I NEED MY OWN VEGETARIAN
I made my second attempt at cooking tofu last night and failed yet again. Now being that I believe salami should very much be its own food group, one might be surprised to find that I enjoy tofu, but I do. It is far healthier than what I normally consume and I like that it tastes like anything you cook it in (which is why I cook mine with bacon— ha, just kidding).
T Bone introduced me to the beauty of grilled tofu with a nice soy peanut sauce a couple weeks ago after we “exercised” (explained below). It was life changing and incredibly delicious. When I attempted to repeat her performance Saturday afternoon, I ended up with tofu that tasted like burnt hamburgers.
Yesterday, as I was too lazy to walk all the way down the basement stairs and out the back door to the grill, I attempted the pan fried approach for round 2. What I ended up with was tofu that tasted like vegetable oil— the soy peanut sauce coating simply sticking to the bottom of the pan when I tried to flip the tofu. (I ate it anyway.) Foiled yet again.

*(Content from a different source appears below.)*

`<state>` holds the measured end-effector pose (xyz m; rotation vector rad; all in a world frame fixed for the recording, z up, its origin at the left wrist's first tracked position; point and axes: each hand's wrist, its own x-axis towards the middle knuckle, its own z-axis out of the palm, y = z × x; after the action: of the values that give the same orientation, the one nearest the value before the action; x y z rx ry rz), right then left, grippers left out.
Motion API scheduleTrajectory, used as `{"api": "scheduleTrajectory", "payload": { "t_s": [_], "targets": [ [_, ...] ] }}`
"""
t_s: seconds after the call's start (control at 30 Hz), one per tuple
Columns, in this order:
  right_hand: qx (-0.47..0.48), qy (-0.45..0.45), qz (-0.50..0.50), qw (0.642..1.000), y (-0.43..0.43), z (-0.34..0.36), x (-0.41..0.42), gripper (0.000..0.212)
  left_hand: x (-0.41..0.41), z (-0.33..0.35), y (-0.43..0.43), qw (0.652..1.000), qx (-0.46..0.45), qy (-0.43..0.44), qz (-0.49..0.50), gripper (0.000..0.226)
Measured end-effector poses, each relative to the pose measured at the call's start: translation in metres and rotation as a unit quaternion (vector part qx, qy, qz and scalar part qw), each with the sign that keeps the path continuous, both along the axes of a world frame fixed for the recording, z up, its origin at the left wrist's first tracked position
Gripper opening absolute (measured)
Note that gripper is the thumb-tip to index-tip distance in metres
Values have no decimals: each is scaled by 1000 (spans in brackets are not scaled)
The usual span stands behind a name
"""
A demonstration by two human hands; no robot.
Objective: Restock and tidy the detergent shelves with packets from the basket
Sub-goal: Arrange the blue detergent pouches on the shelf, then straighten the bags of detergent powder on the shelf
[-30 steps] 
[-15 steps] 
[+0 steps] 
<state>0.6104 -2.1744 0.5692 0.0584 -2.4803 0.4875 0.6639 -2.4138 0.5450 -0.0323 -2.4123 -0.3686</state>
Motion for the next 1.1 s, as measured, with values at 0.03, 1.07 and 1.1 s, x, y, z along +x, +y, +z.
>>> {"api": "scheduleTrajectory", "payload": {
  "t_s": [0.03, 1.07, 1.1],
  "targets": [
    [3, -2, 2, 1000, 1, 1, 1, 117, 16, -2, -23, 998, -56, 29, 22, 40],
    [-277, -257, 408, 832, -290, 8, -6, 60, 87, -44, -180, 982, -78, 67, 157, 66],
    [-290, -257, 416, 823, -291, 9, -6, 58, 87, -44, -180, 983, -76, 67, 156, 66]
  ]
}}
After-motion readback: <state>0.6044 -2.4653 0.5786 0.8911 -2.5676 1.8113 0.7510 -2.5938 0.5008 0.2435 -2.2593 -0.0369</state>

I’ve decided that what I need is my very own vegetarian to instruct me on the finer points of making tofu taste good and cook properly. They must know how it’s done. Help a carnivore sister out.

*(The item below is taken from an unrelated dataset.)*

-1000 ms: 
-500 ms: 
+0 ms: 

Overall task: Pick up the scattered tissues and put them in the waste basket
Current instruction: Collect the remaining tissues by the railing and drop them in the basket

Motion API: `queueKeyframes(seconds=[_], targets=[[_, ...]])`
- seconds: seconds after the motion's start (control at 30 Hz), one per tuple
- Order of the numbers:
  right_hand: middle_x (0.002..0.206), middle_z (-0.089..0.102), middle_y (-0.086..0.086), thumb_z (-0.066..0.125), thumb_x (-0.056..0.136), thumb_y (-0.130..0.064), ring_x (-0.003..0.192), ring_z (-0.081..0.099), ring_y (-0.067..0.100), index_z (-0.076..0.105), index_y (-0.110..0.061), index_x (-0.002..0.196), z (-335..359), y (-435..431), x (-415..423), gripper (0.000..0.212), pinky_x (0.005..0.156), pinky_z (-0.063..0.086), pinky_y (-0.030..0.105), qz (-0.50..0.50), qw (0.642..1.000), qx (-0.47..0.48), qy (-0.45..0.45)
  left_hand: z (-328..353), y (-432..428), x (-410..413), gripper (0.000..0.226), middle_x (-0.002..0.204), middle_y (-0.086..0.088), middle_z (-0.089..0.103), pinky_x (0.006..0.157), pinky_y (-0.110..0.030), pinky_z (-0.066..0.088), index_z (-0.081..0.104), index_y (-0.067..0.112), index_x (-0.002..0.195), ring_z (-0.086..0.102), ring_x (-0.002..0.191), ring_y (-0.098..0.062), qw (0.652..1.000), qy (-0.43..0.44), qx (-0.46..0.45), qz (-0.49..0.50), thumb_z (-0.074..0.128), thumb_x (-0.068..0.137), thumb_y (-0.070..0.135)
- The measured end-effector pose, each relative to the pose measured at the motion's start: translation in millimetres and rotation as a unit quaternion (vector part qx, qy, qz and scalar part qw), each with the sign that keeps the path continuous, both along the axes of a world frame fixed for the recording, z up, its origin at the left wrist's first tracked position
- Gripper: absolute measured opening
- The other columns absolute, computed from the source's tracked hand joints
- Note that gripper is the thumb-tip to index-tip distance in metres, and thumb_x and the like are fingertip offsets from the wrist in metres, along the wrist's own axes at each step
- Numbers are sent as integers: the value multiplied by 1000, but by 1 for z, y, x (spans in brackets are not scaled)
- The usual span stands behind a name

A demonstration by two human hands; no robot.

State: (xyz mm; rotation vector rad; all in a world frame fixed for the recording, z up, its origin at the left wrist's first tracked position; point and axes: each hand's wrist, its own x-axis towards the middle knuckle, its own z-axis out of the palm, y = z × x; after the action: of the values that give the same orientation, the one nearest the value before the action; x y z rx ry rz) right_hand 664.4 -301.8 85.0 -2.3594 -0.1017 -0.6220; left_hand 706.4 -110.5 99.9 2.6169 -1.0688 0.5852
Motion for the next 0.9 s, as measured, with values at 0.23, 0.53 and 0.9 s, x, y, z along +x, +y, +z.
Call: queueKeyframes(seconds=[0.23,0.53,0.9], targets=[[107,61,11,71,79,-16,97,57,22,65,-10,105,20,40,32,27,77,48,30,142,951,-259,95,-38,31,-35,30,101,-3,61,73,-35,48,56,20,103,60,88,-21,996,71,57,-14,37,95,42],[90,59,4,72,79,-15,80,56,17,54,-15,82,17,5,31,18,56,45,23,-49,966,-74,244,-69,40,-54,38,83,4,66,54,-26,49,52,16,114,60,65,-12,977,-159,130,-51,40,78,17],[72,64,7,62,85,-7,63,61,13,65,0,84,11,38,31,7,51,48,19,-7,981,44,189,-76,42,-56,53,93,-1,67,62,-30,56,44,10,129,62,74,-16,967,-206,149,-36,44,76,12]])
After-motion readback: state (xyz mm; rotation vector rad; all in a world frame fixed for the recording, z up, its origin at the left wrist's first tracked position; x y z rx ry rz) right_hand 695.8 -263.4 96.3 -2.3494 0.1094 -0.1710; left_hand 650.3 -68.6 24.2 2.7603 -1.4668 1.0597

A LAZY GIRL’S GUIDE TO “EXERCISE”
“Exercise” is when T Bone and I pretend to work out— a skill that needs to be practiced and perfected. We make plans to go on a run and end up doing nothing close to full speed. It involves the following:
– Planning a run. Putting on exercise clothes and sneakers. Meeting in Lincoln Park.
– Walking somewhat quickly around our neighborhood and near historical places, such as our Nation’s Capitol, to get some culture.
– Jogging briskly only when we might miss the light in order to be constantly moving. We may be going slow but we ain’t standing still!
– Finish with snacks and beer.
LIFE ADVICE— BE EASY
“Sucking the marrow out of life doesn’t mean choking on the bone”. Word, John Keating.